--- SUPPLIED RECORDS ---
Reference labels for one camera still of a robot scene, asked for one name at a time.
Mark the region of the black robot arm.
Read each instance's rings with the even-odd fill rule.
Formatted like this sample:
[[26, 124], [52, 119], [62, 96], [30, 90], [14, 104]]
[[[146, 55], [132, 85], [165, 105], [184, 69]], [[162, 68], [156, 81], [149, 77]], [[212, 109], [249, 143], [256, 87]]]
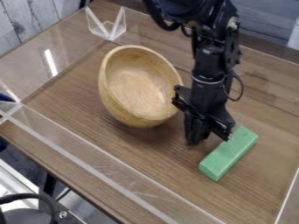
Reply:
[[184, 113], [187, 144], [195, 145], [216, 134], [231, 138], [235, 120], [225, 108], [233, 66], [240, 62], [239, 14], [229, 0], [142, 0], [157, 26], [180, 30], [191, 38], [195, 59], [191, 86], [175, 86], [173, 106]]

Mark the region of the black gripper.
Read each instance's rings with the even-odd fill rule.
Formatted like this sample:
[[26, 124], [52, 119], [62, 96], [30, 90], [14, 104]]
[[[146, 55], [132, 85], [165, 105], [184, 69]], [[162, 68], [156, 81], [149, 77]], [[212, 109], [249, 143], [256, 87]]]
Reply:
[[225, 109], [228, 97], [221, 85], [207, 85], [193, 81], [191, 87], [173, 86], [172, 105], [184, 113], [184, 136], [188, 145], [204, 141], [213, 132], [224, 141], [229, 140], [235, 121]]

--- WORK REQUIRED ---
Only lines holding the word "black" belong in the answer; copy each one from the material.

--- RESPONSE TO THIS TASK ---
Mark the region of the black robot arm.
Mark the region of the black gripper.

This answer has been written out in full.